As you can see, in this case there are no strong correlations between any metrics, which is due to the small amount of data – the sample is only a little over 80 articles. You can only see a correlation between the number of phrases in the TOP 10 and the length of the article – this seems natural, since the longer the article, the more long tail phrases it catches. However, this does not translate into visibility.

Step 9 Traffic data from Google Search Console

.
For each URL, it’s also a good idea to retrieve information about how many clicks from search results it has had recently (in our case, it’s 6 months). I created a separate tab “Data GSC” where I downloaded this information.

I used the Google Sheets plugin Search Analytics for Sheets – it retrieves data for all URLs. Using the SEARCH.VERTICAL function, I moved this information to the “Data” tab.

Step 10 Duplicates

.
During the creation of the audit, I noticed that in three cases the main keyword for the articles is the same, which means that three articles have a duplicate.

I moved the data using the query function to the “Duplicates” tab. In this tab, I created column J and inserted the value “1” in the first row. In the next row, I inserted the formula:

=if(C3=C2, J2, J2+1)

.
– this formula checks whether the value of row C3 is equal to the value of row C2 (whether the main keyword is the same). If the values are identical, it takes the value of row J2 (ID); if not, it adds 1 to it. This way, rows that have the same main keyword will have the same ID and it will be easy to catch them. I can now make a pivot table by the ID value and the number of occurrences of it and decide what to do with that content.

Data presentation

.
Data presentation is also an important part of any audit. Therefore, the audit included a “Dashboard” tab, where I gathered all the most important information. I mainly used the query function here.
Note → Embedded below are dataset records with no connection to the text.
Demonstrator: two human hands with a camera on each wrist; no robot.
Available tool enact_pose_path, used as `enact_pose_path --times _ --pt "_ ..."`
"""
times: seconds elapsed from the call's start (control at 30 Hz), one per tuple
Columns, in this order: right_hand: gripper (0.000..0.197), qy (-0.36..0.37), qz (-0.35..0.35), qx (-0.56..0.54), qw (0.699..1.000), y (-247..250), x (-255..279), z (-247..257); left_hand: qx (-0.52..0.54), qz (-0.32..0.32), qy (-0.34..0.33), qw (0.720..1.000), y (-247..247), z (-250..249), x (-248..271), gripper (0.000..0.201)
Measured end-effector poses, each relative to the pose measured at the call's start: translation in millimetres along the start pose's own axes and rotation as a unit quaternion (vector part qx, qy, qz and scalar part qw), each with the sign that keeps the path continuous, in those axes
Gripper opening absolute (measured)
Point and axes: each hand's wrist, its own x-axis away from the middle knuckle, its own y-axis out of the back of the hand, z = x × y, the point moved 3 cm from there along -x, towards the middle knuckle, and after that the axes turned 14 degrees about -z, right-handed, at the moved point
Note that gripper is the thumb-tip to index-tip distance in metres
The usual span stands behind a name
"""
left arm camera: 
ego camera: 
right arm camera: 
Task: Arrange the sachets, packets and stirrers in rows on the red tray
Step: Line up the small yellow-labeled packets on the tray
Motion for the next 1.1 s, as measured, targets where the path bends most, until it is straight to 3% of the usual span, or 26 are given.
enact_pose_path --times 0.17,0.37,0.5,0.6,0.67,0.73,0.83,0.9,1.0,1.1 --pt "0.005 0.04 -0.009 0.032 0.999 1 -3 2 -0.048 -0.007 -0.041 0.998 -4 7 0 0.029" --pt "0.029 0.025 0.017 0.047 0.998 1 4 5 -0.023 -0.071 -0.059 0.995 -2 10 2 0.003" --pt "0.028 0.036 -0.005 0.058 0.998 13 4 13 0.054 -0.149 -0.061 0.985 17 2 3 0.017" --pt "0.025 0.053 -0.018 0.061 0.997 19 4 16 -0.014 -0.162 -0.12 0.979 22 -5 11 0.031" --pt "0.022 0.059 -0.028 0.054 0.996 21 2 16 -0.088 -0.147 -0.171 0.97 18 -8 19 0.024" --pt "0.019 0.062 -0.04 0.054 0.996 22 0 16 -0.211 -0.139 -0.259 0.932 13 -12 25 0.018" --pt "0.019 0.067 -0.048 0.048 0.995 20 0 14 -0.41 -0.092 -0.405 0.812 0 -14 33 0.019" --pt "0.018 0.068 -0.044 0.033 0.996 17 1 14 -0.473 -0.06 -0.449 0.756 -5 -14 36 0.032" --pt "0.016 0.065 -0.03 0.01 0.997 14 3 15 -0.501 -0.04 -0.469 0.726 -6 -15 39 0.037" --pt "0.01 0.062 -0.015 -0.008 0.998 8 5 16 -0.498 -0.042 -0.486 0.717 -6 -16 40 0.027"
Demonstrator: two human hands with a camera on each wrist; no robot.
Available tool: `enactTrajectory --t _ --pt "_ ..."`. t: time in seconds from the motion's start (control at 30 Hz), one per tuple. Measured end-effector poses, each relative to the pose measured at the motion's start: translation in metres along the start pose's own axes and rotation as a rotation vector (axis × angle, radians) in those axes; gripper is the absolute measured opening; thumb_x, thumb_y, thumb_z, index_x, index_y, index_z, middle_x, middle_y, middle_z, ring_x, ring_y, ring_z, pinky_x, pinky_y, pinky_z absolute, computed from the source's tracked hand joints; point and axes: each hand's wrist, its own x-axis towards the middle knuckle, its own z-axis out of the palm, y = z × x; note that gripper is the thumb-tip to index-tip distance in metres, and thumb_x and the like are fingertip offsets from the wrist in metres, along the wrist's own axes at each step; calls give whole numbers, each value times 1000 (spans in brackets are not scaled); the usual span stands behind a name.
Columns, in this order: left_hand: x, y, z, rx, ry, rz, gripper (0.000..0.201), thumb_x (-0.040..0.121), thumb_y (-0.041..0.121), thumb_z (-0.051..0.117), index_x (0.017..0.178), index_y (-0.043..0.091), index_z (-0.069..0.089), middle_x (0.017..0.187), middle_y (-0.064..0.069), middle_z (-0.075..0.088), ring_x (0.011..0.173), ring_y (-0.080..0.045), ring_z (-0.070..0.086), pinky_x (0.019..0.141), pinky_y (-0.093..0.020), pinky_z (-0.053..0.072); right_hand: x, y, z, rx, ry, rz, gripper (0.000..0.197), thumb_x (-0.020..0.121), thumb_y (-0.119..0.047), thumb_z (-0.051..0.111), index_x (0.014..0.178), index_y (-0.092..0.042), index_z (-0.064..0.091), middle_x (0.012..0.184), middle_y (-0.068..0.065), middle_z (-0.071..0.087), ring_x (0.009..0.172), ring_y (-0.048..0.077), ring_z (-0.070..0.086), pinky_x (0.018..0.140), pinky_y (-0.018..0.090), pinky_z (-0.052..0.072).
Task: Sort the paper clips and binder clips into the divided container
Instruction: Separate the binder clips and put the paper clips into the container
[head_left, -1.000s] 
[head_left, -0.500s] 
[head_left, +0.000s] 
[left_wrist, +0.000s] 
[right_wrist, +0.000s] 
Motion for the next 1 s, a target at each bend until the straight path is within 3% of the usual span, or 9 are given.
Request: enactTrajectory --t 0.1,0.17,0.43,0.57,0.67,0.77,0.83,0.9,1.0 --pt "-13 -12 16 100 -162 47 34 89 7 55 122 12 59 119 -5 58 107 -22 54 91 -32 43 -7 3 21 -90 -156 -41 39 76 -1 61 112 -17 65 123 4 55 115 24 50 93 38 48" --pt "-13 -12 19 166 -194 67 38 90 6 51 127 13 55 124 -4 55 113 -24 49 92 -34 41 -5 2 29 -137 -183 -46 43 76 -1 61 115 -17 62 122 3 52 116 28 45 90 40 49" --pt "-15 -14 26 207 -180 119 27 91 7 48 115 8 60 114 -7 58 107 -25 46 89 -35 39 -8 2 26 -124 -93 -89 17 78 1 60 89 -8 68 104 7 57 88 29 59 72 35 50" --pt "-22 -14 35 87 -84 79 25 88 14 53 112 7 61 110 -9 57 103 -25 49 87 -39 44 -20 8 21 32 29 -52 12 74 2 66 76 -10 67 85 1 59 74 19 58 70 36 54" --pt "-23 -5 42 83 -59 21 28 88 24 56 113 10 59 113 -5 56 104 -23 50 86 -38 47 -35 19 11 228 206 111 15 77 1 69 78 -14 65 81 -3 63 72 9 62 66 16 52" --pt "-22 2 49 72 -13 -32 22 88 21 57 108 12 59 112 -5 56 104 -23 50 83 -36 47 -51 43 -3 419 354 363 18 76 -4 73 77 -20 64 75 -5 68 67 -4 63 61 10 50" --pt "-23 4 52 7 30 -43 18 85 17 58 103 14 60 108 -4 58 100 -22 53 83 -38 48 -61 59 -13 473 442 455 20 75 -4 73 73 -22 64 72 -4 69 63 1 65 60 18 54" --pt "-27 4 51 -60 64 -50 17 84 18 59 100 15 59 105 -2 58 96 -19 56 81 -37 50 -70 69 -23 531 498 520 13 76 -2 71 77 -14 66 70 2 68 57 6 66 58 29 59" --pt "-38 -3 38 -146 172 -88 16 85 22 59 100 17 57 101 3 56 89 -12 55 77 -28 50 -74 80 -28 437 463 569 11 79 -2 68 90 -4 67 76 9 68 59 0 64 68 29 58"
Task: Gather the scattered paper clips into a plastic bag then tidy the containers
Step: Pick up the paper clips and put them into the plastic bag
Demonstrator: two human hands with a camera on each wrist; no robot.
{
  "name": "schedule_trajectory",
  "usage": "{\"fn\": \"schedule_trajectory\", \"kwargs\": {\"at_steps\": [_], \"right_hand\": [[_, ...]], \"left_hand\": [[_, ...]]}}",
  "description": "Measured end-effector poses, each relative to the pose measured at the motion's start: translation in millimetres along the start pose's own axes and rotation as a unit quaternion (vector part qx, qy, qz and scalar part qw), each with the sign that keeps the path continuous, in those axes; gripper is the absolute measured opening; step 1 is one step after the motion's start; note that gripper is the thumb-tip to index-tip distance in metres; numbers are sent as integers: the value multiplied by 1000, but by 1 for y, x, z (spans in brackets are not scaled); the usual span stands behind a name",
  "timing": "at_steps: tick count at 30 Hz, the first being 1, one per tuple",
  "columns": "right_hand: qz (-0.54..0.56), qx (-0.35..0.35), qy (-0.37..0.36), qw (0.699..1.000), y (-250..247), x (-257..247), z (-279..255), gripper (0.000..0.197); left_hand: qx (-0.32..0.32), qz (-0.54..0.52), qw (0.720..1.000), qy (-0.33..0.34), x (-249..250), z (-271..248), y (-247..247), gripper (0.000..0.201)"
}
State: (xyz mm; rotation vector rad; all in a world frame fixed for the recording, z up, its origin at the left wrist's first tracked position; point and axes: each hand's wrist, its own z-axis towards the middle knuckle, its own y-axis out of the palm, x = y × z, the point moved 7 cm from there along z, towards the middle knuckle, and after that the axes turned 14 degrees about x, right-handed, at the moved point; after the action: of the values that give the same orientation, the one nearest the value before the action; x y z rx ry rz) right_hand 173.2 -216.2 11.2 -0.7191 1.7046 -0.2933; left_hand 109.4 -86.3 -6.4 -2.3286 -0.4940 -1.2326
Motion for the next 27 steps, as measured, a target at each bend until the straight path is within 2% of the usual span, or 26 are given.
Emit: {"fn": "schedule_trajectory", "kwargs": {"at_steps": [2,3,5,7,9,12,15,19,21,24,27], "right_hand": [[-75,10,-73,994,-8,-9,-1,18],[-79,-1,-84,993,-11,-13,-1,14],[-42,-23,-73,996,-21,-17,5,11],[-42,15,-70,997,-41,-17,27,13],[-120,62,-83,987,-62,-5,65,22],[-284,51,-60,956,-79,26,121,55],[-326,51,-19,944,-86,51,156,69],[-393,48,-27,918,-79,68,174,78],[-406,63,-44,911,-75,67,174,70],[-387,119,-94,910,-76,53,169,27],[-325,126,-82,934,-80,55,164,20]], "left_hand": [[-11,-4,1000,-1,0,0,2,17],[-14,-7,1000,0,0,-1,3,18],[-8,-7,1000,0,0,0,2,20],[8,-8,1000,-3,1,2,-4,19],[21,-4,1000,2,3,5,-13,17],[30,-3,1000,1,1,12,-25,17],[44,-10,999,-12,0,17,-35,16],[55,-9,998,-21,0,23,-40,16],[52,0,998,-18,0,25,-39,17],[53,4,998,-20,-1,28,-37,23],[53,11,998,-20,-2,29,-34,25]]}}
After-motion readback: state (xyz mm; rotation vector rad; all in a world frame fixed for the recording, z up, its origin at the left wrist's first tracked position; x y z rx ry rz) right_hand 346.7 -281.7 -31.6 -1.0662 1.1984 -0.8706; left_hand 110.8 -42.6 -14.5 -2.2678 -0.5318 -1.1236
Functions of Google Sheets we used

.
In order to efficiently create audits like this example, you need to know how to navigate the spreadsheet environment (they all work similarly). Make sure you can use the following functions:

SEARCH.VERTICAL: https://support.google.com/docs/answer/3093318?hl=pl
Pivot tables: https://support.google.com/docs/answer/1272900?co=GENIE.Platform%3DDesktop&hl=en
Query: https://support.google.com/docs/answer/3093343?hl=pl
Import XML: https://support.google.com/docs/answer/3093342?hl=pl
Conditional formatting: https://support.google.com/docs/answer/78413?co=GENIE.Platform%3DDesktop&hl=en

What’s next?

.
This is not the end of the work.The data we have collected here needs to be turned into conclusions. What I’ve been able to see are:

Some content on the Senuto blog is duplicated (they are about the same thing).

We have used only 1% of the total potential that the articles have.
There is a lot of duplication.
In many places, articles need to be supplemented with additional keyword phrases (this I know from keyword gap analysis).

A large number of articles have less than 10 internal links – we will have to work on this.

If such an audit were to land with a client, we would need an additional .pdf file with a description of each piece of information, or a list of tasks to be completed. We could pull other information into our file, such as competitors’ headings, their title tags, etc. However, we will stop there. My goal was to present a workflow that can be used. At Senuto, we are working on such tools that will support this workflow so that you can create content audits as soon as possible.